Enjoy the rankings. But please use them responsibly.
Let's put it simply:
What happened last year?
We believe that the ATL Top 50 gives prospective law students a way to analyze schools using metrics that actually matter.
KAPLAN ASKED: “What is most important to you when picking a law school to apply to?”
- BEFORE LAW SCHOOL: One-third of pre-law students consider law school rankings to be the most important.*
- AFTER: Only 17% of new law school graduates continued to believe that. (A greater number recommend focusing on school’s job placement rate.*)
Apparently, three years of law school may cause aspiring lawyers to change their priorities.
*Based on email surveys of Kaplan LSAT and Kaplan Bar Review studentsMethodology
In 2014, we surveyed our audience about the most relevant factors that potential law students should consider in selecting a school. By a large margin, these were the top choices, along with the percentage of respondents classifying them as “highly relevant”:
- Employment data (85.43%)
- Large firm placement (54.54%)
- Federal clerkship placement (46.64%)
- Tuition/Cost – (40.73%)
In other words, you prioritize employment outcomes above all else in comparing law schools. We agree. Therefore, these are the components of our rankings methodology:
The Rankings See the 2013 rankings →
How do law schools fare when assessed using this outcome-based methodology?
Some further notes on methodology
Employment score (30%)
We are staying out of all of the hairsplitting about the definitions of “J.D. Advantage” versus “J.D. Preferred,” or whether employment data should be captured at 9 or 10 months after graduation. Much of the debate around law school employment data strikes us as so much fiddling around the edges of a larger problem. Thus for the employment score, we only counted full-time, long-term jobs requiring bar passage (excluding solos and school-funded positions).
Quality jobs score (30%)
This measures the schools’ success at placing students on career paths that best enable them to pay off their student debts. We’ve combined placement with the country’s largest and best-paying law firms (using the National Law Journal’s “NLJ 250”) and the percentage of graduates embarking on federal judicial clerkships. These clerkships typically lead to a broader and enhanced range of employment opportunities.
SCOTUS clerk & Federal judgeship scores (7.5% each)

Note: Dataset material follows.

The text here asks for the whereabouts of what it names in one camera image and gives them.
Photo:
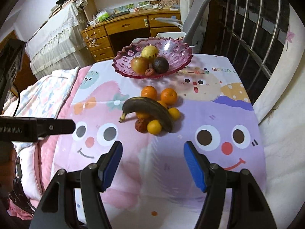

Though obviously applicable to very different stages of legal careers, these two categories represent the pinnacles of the profession. For the purposes of these rankings, we simply looked at a school's graduates as a percentage of (1) all U.S. Supreme Court clerks (since 2009) and (2) currently sitting Article III judges. Both scores are adjusted for the size of the school.
Education cost (15%)
Solid data on individual law student educational debt is hard to come by. Published averages exist, but the crucial number, the amount of non-dischargeable government funded or guaranteed educational loan debt, is not available. So as a proxy for indebtedness, we’ve scored schools based on total cost. For those schools placing a majority of their graduates into the local job market, we’ve adjusted the score for the cost of living in that market.
Alumni rating (10%)
This is the only non-public component of our rankings. Our ATL Insider Survey asks students and alumni to rate their schools in terms of academics, financial aid advising, career services advising, social life, and clinical training. For the purposes of the ATL Top 50, we only counted the alumni ratings, as that was more in keeping with our “outcomes only” approach.
We've scaled the scores by their respective weights (a perfect total score would be 100), to generate the "ATL Score."